Tuesday, November 2, 2010

MEETING STRANGE DOGS

While I was in Des Moines I witnessed an interesting situation. A man came into the Hospitality suite with his intact Doberman. Now. A lot of people bring dogs to watch the tack or the trucks, so some of these dogs are very sweet until you try to walk into their territory. This was a big, handsome, intact male Dobe and by his body language he was clearly an alpha dog. I was sitting in a chair. I said hello to him, rubbed his ears and when he seemed not very interested, let it go.
Susie went over and also talked to him, (he was on a leash) and he was less stand-offish with her.
One of the volunteers was seated behind a table in front of which the dog was standing, very alert. She stood, cooed at the dog, placed her hands on the table and leaned forward to talk to him. Immediately, he stiffened. I watched very carefully because the room was crowded. The volunteer continued to lean forward, looking directly at the dog who by then had began staring back, and cooed and gurgled at him.
Nothing in the dog's physical appearance suggested friendliness. Ears up, tail up, on toes, perfectly still, staring. And then I heard it., The very low, almost inaudible rumbles. Someone started to reach to pet the dog and I shook my head and said "Not now" and then told the volunteer to look away and sit down in a tone that left no room for argument. As soon as she broke her gaze the dog relaxed, and stopped growling.
Later I told her never to stare at a dog, particularly a dog like that. She had no clue. Absolutely stunned. No wonder people get bitten!

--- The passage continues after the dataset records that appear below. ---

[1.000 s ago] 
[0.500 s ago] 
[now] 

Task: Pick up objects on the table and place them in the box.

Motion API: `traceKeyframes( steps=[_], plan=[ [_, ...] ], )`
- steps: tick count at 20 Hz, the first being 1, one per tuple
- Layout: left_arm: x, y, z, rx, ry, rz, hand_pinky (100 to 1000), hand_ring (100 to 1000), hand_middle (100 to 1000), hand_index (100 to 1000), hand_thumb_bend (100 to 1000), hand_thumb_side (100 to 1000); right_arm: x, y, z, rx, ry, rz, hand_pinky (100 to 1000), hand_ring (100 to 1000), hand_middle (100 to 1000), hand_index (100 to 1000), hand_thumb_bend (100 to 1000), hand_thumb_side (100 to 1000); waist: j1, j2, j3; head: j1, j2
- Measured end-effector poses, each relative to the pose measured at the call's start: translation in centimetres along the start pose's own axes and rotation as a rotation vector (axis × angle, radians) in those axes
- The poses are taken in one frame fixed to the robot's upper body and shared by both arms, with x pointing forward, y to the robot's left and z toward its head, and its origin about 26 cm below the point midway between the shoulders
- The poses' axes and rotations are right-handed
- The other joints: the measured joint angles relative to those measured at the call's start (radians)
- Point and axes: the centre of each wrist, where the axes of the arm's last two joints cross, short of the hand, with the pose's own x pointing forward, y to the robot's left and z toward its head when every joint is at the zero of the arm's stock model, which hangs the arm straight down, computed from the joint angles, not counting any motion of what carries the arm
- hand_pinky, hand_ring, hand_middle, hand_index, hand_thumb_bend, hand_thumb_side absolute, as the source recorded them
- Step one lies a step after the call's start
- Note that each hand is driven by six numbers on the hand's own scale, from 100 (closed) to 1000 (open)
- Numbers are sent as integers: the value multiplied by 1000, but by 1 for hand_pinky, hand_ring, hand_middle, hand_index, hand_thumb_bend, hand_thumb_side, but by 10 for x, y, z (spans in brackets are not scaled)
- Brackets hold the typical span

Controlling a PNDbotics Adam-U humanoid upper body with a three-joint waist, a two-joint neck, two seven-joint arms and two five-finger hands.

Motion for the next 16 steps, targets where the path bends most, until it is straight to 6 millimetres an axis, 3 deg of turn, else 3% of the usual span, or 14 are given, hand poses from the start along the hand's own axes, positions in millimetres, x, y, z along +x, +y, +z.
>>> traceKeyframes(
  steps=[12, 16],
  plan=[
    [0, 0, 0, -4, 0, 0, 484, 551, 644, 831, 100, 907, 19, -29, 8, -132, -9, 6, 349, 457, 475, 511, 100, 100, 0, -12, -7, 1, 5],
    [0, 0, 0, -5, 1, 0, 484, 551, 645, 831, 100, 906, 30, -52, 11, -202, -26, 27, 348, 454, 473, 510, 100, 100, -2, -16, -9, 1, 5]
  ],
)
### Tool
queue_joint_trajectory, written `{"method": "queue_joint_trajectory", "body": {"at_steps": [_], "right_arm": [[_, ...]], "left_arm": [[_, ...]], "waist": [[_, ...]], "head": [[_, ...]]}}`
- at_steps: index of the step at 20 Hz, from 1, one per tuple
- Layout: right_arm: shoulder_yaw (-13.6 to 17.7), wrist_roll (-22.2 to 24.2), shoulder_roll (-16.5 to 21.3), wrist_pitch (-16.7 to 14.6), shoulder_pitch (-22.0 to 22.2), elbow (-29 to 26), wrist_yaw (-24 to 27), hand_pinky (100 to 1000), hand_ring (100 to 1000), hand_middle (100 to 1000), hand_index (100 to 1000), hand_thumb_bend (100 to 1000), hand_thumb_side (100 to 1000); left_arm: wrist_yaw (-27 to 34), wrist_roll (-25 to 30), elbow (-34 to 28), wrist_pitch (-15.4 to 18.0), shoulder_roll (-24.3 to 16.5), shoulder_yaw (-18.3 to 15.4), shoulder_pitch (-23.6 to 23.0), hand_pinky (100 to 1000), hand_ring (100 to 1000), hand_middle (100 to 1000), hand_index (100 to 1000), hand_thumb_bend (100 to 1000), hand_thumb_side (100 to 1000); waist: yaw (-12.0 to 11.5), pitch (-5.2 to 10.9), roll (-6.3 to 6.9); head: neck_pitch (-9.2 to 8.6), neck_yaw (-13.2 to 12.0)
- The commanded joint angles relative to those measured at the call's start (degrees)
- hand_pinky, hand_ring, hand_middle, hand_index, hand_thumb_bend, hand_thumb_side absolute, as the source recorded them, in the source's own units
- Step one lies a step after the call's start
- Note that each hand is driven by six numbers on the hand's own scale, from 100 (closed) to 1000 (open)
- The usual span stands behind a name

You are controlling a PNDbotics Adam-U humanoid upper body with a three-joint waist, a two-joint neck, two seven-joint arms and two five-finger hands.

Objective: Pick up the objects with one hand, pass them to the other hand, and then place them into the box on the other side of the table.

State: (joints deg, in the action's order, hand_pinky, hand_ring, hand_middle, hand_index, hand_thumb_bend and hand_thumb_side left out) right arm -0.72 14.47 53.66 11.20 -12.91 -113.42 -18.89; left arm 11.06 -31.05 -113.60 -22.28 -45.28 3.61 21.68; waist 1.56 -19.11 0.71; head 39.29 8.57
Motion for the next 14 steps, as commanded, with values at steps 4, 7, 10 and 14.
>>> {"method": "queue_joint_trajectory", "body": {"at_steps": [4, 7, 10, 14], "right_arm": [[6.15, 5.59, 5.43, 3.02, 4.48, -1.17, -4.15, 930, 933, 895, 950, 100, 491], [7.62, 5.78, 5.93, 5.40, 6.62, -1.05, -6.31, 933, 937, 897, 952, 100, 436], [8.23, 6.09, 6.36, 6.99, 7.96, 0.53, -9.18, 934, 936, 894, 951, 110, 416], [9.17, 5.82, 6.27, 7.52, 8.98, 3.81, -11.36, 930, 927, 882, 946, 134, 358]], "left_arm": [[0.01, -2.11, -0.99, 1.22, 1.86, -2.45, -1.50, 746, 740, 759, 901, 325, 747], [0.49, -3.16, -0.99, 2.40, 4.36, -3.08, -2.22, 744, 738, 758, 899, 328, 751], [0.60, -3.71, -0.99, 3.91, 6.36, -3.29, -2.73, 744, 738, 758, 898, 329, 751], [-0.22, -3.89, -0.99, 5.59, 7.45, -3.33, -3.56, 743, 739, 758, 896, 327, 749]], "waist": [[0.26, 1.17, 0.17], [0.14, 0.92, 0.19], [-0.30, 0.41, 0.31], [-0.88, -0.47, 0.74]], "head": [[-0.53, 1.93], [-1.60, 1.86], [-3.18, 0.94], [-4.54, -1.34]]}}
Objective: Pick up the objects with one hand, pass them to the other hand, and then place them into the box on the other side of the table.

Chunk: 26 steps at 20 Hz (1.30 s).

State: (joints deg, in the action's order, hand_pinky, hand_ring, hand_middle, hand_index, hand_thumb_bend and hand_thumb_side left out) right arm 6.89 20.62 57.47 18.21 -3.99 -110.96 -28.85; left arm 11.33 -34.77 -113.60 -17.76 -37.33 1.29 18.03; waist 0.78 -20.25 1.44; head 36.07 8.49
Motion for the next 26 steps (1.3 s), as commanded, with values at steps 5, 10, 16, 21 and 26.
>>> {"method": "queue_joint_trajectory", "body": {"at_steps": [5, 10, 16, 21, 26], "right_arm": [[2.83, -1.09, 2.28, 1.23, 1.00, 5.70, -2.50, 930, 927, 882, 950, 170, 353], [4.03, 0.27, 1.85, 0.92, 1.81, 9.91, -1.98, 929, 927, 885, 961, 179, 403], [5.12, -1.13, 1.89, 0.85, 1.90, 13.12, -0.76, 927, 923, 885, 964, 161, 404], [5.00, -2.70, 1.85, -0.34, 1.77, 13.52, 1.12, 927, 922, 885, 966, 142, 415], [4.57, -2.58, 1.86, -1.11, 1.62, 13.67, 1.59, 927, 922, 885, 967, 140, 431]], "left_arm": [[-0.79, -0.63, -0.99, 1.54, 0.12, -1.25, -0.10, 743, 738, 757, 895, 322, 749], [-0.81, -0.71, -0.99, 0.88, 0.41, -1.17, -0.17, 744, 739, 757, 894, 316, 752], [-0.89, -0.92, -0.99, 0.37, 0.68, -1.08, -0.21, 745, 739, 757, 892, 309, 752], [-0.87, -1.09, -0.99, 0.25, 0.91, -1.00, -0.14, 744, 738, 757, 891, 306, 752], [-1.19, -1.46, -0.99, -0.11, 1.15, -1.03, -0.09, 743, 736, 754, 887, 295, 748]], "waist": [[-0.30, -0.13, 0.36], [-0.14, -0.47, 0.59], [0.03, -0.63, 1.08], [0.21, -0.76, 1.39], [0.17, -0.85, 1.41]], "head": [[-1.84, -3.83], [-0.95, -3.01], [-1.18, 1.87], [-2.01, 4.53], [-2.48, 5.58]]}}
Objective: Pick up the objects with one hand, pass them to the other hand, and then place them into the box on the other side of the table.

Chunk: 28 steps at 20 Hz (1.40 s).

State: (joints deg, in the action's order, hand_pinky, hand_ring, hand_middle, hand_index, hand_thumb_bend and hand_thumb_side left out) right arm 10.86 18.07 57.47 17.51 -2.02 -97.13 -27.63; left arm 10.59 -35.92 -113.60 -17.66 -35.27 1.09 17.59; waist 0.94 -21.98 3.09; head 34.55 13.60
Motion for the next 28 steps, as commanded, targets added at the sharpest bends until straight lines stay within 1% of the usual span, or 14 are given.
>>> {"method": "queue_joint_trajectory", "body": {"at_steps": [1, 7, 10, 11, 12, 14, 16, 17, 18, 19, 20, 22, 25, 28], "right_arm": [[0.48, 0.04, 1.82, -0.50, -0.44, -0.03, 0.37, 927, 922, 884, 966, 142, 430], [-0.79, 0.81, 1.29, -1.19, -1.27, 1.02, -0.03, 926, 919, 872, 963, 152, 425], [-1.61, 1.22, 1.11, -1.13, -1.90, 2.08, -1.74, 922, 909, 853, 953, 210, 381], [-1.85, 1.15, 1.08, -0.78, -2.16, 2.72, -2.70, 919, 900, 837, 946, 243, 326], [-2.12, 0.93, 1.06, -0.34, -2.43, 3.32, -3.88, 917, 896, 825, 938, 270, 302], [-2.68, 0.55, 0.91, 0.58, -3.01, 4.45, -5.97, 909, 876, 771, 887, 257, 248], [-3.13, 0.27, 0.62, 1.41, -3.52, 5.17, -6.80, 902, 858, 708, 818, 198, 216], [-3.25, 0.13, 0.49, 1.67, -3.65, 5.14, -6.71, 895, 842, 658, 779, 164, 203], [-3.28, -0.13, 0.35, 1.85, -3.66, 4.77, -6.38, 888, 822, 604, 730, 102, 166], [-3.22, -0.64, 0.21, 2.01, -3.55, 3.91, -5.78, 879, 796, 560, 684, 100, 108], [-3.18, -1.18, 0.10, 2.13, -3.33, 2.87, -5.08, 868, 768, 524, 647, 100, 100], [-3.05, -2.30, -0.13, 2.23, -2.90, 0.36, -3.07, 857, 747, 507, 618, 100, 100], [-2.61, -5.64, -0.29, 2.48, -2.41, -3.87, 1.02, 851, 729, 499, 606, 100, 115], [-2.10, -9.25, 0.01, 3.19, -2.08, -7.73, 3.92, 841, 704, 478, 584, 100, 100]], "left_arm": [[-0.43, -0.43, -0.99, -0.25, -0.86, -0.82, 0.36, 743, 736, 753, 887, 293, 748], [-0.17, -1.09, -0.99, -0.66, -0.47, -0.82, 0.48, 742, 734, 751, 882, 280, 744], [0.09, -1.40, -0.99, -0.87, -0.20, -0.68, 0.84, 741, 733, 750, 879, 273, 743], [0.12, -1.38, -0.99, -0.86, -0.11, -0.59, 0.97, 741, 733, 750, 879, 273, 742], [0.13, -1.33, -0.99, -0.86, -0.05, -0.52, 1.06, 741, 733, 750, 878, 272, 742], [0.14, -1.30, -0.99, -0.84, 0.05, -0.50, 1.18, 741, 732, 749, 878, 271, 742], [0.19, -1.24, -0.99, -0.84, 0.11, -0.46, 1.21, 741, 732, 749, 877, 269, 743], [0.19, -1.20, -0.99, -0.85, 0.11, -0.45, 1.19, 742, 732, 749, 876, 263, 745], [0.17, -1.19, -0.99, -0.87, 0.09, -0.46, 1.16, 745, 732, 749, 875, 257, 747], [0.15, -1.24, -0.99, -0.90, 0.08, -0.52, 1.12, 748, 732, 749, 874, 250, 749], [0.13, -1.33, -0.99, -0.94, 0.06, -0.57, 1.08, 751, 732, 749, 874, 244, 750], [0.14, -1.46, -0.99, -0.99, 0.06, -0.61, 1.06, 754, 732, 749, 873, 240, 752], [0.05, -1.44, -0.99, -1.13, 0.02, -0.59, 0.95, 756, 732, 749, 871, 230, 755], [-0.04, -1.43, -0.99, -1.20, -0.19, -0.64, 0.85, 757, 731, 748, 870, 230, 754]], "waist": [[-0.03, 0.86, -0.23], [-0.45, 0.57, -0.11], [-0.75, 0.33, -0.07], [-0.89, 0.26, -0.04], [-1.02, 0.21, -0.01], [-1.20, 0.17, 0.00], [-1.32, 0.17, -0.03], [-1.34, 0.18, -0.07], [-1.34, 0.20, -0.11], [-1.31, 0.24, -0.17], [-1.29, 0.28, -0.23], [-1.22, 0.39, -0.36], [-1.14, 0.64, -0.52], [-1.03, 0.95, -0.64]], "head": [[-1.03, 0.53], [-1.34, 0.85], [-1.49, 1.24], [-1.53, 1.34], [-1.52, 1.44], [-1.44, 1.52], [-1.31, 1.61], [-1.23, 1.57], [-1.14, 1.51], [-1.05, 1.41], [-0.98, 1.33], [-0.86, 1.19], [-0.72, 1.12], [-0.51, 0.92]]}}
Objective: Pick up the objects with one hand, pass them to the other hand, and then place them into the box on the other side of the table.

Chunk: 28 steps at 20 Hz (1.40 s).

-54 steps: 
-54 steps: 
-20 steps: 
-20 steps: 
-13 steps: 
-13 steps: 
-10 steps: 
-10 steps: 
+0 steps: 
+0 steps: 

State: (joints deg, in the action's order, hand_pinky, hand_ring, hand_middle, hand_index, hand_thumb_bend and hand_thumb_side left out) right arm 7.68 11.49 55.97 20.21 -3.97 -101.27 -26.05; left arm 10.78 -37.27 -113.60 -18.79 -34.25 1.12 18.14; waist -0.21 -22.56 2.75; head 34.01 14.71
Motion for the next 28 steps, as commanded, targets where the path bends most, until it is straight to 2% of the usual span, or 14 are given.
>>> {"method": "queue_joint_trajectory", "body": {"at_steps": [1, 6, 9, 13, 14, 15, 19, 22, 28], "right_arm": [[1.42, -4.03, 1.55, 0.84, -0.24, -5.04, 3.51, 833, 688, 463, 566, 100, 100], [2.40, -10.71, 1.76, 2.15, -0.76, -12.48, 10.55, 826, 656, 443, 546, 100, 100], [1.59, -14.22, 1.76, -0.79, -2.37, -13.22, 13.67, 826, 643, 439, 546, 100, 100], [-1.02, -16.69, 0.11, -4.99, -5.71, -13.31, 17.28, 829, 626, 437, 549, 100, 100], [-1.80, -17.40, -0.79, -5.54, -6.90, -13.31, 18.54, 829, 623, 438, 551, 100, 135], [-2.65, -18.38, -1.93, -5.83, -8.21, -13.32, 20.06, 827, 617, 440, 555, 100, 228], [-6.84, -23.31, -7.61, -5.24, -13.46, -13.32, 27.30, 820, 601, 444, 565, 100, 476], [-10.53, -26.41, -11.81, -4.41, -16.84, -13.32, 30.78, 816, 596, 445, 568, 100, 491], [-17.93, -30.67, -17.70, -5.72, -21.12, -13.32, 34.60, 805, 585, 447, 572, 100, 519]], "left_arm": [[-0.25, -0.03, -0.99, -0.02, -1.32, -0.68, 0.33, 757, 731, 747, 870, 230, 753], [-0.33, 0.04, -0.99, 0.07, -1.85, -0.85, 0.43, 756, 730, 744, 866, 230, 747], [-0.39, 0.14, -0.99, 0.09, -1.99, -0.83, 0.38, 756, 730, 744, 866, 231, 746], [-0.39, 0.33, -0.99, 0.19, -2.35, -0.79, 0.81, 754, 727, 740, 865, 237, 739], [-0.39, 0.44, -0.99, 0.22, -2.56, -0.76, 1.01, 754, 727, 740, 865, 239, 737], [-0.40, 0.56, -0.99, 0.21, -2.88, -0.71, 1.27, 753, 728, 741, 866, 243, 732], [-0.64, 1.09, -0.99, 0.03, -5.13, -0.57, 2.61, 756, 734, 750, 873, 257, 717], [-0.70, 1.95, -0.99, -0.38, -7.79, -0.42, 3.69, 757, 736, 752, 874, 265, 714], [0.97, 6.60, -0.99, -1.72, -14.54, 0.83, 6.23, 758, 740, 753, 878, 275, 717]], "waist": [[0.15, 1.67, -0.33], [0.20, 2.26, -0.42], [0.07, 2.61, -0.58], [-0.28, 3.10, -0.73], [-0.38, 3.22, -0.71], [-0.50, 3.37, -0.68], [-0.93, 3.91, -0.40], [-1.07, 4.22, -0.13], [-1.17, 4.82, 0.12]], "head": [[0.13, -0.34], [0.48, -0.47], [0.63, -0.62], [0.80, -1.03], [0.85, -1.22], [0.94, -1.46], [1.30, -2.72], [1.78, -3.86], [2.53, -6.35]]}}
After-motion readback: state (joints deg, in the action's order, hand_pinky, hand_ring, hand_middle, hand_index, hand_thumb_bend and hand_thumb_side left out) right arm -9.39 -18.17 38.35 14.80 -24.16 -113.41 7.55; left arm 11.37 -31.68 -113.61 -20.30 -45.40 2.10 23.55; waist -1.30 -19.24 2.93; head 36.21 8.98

This little dog I never touched. She did not seem interested in being friends and I have been nailed by enough tiny dogs to be a bit wary.

I didn't get photos of the Cattle dogs, or the Swiss Mountain dog (who was a sweetie.)

There were two Corgis at least-- the other that I saw was a tri.
This was dinnertime the first day.
They said she never gets people food and she never stops trying, which made me think maybe she does. (Get people food) since the behavior should be extinguished if it is never rewarded.

I was also surprised at the number of horses whose owners were adamant that the horses never get treats-- not apples or carrots or peppermint (Horses have a sweet tooth.) I used to know a Saddlebred who drank Nehi Tropical Punch.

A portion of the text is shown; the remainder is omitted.